The new Secretary of State has committed to strengthening the Online Safety Act. The children’s coalition has set out its concerns with Ofcom’s draft codes, which I will forward to Ministers. The gaps that it has identified are as mission-critical to the published codes as they will be to tackle violence against women and girls. It would mean a lot if the Secretary of State’s commitment made in the media to look again was repeated at the Dispatch Box today.
Finally on unfinished business, current UK law determines that computer information is always reliable, which is nonsense and has contributed to multiple injustices, most notably Horizon. The previous Lord Chancellor looked at how to rectify this. I was delighted to see the new Attorney-General introduced today. This must be a priority for him.
This is not an arbitrary list but part of a broader view that we need to live with and alongside technology to build a future that many cannot yet imagine and access, as the noble Lord, Lord Vallance, said. Technology will play an enormous part in our economy, but it is also fundamental to our security, self-worth, well-being, happiness, confidence in the future, and Britain’s place in the world, all of which are essential for growth.
Like the noble Lord, Lord Clement-Jones, I am concerned by the absence of a more comprehensive AI Bill, and I pray that the incoming Government have not already blinked in the face of tech lobbying. An AI Bill to establish minimum standards for the design and deployment of AI systems, manage risk, build necessary digital infrastructure and distribute the benefits more equitably is essential. As the noble Lord, Lord Clement-Jones, said, innovation should not be unconditional and regulation need not be the enemy of innovation.

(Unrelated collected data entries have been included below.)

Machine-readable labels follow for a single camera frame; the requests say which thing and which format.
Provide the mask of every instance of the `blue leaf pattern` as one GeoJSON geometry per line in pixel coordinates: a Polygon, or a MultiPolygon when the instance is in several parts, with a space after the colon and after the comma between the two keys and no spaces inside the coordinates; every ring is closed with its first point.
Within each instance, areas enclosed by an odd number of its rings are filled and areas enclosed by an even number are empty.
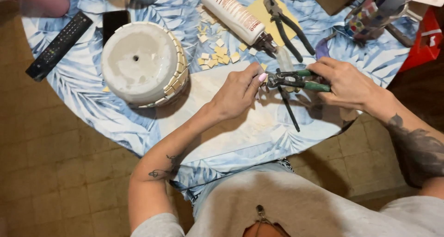
{"type": "MultiPolygon", "coordinates": [[[[247,6],[254,0],[238,0],[247,6]]],[[[378,40],[369,41],[364,47],[356,46],[343,30],[344,18],[351,10],[347,7],[335,16],[329,16],[315,0],[281,0],[299,20],[312,45],[330,35],[338,35],[329,41],[330,56],[355,65],[372,78],[375,83],[386,87],[396,75],[408,55],[408,49],[385,32],[378,40]]],[[[200,0],[158,0],[145,6],[136,0],[71,0],[69,12],[62,18],[38,18],[27,16],[31,11],[22,11],[25,32],[34,57],[37,57],[68,21],[80,10],[94,23],[77,44],[66,54],[47,81],[65,104],[83,121],[104,136],[114,140],[137,156],[156,144],[160,130],[155,109],[132,109],[112,93],[102,92],[106,86],[101,72],[102,16],[103,12],[127,9],[132,21],[150,21],[171,30],[181,41],[190,66],[190,73],[201,71],[197,57],[203,52],[212,52],[218,24],[209,25],[208,38],[201,43],[196,26],[201,20],[195,9],[200,0]]],[[[403,17],[393,23],[404,34],[414,39],[418,24],[403,17]]],[[[239,52],[241,60],[258,61],[268,65],[267,70],[278,67],[277,62],[264,52],[256,56],[237,49],[241,42],[229,31],[219,33],[229,49],[228,54],[239,52]]],[[[302,47],[298,38],[292,42],[304,57],[304,64],[298,64],[292,57],[296,69],[315,61],[302,47]]],[[[182,191],[185,198],[198,194],[202,184],[245,170],[251,166],[300,153],[321,140],[339,132],[343,121],[336,115],[337,108],[319,105],[315,96],[300,92],[291,94],[293,111],[304,134],[298,134],[285,107],[281,104],[276,112],[278,125],[272,130],[273,142],[262,143],[219,156],[182,164],[171,183],[182,191]]]]}

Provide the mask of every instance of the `person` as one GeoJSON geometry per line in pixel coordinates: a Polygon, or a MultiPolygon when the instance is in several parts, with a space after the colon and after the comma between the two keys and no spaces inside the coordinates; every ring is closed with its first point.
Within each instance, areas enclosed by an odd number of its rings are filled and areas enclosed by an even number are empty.
{"type": "MultiPolygon", "coordinates": [[[[371,211],[283,165],[266,163],[207,184],[197,198],[195,223],[186,236],[444,236],[444,135],[350,63],[323,57],[307,68],[330,81],[331,92],[319,93],[326,104],[374,116],[408,150],[414,165],[427,174],[419,195],[371,211]]],[[[165,178],[193,138],[250,108],[264,78],[257,63],[231,72],[209,103],[141,159],[128,192],[132,237],[184,236],[165,178]]]]}

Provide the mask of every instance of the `hand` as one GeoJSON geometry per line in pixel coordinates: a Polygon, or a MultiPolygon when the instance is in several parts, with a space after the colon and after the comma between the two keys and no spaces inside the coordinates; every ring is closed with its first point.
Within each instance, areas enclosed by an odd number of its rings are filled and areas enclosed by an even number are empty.
{"type": "Polygon", "coordinates": [[[254,101],[254,96],[265,78],[266,74],[257,62],[250,64],[243,71],[230,72],[221,89],[208,103],[212,112],[220,120],[241,115],[254,101]]]}
{"type": "Polygon", "coordinates": [[[352,64],[329,57],[322,57],[307,69],[330,81],[331,92],[319,92],[319,97],[329,105],[358,109],[369,114],[390,93],[379,87],[352,64]]]}

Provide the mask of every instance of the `zipper pull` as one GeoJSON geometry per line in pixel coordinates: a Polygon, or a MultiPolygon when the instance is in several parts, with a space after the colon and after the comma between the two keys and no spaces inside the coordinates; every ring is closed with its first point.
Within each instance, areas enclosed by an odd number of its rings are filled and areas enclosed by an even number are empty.
{"type": "Polygon", "coordinates": [[[265,210],[264,207],[262,205],[257,205],[256,206],[256,211],[258,212],[258,215],[260,217],[260,221],[265,220],[265,210]]]}

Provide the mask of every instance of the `forearm tattoo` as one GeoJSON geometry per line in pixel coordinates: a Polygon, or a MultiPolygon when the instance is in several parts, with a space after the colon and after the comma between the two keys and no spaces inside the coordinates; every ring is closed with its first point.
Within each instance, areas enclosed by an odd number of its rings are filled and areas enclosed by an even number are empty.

Our response to digital transformation has been poor, largely due to a gap between the expertise of policymakers and those we seek to regulate. A permanent Joint Committee of both Houses on digital regulation is often asked for and could address this. In the meantime, I invite the Minister to meet the cross-party Peers informally referred to as the Lords tech team—of which the noble Baroness, Lady Jones of Whitchurch, was once part—to take forward the issues I have raised and work towards a model of innovation that serves the public as well as the Government’s growth agenda.